- _HOW TO COMPLETE THIS TASK_
Write out each line from the data below that includes the word "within".

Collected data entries
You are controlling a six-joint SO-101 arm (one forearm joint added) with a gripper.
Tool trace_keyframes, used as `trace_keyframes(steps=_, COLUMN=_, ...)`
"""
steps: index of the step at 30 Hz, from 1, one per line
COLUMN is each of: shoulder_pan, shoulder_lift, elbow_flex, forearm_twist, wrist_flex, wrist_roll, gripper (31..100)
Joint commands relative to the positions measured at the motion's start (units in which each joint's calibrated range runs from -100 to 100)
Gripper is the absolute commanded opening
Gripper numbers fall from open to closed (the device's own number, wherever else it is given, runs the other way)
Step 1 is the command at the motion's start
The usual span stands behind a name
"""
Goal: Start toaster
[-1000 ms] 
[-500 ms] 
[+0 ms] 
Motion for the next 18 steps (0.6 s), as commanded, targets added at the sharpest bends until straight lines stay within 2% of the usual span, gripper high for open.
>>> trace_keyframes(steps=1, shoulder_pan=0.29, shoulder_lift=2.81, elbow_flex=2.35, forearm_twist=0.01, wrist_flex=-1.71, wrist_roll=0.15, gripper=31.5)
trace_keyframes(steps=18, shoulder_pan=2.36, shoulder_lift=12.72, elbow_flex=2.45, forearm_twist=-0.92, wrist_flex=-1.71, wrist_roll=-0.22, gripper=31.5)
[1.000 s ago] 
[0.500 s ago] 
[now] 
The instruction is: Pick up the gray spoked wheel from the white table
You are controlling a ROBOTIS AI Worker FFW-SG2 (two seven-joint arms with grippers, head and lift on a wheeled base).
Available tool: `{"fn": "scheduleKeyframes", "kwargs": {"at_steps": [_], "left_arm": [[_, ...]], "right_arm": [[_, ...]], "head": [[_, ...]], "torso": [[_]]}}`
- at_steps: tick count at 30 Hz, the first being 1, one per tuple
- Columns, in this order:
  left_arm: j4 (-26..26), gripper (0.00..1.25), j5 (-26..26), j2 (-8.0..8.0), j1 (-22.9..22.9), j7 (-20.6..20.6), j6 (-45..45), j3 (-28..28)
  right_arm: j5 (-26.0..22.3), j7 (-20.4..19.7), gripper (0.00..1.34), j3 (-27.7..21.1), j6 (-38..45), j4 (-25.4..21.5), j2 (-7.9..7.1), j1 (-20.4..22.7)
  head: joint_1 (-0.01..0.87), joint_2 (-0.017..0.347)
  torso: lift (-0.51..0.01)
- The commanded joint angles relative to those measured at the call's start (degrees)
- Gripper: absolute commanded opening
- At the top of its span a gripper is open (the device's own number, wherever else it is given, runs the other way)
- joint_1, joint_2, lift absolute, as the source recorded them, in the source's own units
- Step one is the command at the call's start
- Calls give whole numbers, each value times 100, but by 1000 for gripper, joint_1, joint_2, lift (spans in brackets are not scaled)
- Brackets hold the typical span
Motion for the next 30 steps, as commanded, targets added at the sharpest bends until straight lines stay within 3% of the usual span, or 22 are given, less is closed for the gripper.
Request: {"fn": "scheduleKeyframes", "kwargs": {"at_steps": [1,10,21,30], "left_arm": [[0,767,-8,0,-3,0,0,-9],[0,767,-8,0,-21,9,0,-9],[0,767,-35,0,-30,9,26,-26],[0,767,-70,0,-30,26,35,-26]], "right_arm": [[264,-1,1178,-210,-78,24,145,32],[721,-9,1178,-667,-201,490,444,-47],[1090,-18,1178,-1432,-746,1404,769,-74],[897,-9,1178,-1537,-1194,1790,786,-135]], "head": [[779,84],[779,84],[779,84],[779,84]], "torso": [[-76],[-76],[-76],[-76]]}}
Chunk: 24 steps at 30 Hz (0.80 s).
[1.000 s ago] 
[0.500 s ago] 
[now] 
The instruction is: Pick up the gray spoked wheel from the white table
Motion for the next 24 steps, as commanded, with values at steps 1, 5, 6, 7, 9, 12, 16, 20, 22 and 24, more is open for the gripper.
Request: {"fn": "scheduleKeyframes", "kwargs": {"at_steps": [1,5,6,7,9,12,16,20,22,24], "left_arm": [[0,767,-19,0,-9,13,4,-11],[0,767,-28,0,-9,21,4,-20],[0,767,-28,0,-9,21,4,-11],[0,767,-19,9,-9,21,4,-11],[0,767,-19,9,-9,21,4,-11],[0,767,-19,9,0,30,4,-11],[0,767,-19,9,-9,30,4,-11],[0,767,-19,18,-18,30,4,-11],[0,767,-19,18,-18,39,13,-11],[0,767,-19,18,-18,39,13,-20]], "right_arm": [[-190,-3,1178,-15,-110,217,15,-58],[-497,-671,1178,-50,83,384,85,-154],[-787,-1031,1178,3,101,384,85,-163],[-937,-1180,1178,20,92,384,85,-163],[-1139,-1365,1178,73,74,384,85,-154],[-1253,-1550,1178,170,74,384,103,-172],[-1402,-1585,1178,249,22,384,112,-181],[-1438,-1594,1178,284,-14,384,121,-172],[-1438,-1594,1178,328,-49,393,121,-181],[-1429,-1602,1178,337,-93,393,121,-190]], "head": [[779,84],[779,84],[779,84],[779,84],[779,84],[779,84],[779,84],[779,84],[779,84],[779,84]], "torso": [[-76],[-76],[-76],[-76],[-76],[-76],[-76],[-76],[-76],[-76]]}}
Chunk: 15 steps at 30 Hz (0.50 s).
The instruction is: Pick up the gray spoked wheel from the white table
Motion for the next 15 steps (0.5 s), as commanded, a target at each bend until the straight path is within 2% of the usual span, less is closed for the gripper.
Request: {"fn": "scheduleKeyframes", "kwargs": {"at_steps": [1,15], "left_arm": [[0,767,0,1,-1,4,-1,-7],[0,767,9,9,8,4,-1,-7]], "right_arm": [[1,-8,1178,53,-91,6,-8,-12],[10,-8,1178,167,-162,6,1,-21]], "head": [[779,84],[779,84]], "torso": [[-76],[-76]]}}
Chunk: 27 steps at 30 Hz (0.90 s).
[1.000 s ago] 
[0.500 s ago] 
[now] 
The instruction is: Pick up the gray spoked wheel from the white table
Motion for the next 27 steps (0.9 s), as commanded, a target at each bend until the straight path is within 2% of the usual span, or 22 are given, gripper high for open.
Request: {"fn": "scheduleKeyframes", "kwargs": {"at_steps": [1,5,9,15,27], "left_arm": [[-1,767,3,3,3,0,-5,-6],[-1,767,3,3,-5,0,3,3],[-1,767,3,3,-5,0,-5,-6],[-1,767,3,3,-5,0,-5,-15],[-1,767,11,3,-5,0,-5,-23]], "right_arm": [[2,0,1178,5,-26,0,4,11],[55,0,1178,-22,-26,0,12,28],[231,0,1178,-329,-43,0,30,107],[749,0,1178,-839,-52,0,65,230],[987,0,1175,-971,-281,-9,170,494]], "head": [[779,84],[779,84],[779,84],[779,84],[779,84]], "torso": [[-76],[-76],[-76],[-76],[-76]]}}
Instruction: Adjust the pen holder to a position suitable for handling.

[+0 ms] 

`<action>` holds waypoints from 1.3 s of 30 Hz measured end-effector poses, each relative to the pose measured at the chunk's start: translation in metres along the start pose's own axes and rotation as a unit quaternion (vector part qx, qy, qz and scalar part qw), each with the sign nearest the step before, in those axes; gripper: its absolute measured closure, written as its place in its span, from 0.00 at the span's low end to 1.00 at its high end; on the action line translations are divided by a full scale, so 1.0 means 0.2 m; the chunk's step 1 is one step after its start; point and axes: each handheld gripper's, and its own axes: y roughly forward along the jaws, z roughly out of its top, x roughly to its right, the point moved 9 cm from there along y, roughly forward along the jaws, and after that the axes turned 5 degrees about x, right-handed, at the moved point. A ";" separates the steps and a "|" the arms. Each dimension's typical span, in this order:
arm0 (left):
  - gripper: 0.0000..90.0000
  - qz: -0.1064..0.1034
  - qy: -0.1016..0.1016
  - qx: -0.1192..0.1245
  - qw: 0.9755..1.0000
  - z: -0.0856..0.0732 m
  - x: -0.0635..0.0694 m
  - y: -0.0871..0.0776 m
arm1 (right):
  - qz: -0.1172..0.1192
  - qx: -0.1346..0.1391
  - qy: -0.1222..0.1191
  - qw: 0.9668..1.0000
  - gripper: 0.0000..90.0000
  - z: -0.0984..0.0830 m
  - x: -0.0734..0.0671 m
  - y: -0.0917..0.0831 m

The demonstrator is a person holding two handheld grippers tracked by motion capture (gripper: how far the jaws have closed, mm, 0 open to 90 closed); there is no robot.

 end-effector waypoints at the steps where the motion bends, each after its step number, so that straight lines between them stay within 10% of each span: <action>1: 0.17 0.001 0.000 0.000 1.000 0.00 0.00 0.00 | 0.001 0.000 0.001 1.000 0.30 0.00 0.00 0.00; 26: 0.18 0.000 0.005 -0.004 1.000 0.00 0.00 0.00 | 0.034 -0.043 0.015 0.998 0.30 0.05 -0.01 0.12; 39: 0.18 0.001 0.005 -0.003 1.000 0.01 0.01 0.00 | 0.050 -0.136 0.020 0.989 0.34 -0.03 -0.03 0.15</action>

- _EXERCISE SOLUTION_
Motion for the next 18 steps (0.6 s), as commanded, targets added at the sharpest bends until straight lines stay within 2% of the usual span, gripper high for open.
Motion for the next 30 steps, as commanded, targets added at the sharpest bends until straight lines stay within 3% of the usual span, or 22 are given, less is closed for the gripper.
Motion for the next 15 steps (0.5 s), as commanded, a target at each bend until the straight path is within 2% of the usual span, less is closed for the gripper.
Motion for the next 27 steps (0.9 s), as commanded, a target at each bend until the straight path is within 2% of the usual span, or 22 are given, gripper high for open.
 end-effector waypoints at the steps where the motion bends, each after its step number, so that straight lines between them stay within 10% of each span: <action>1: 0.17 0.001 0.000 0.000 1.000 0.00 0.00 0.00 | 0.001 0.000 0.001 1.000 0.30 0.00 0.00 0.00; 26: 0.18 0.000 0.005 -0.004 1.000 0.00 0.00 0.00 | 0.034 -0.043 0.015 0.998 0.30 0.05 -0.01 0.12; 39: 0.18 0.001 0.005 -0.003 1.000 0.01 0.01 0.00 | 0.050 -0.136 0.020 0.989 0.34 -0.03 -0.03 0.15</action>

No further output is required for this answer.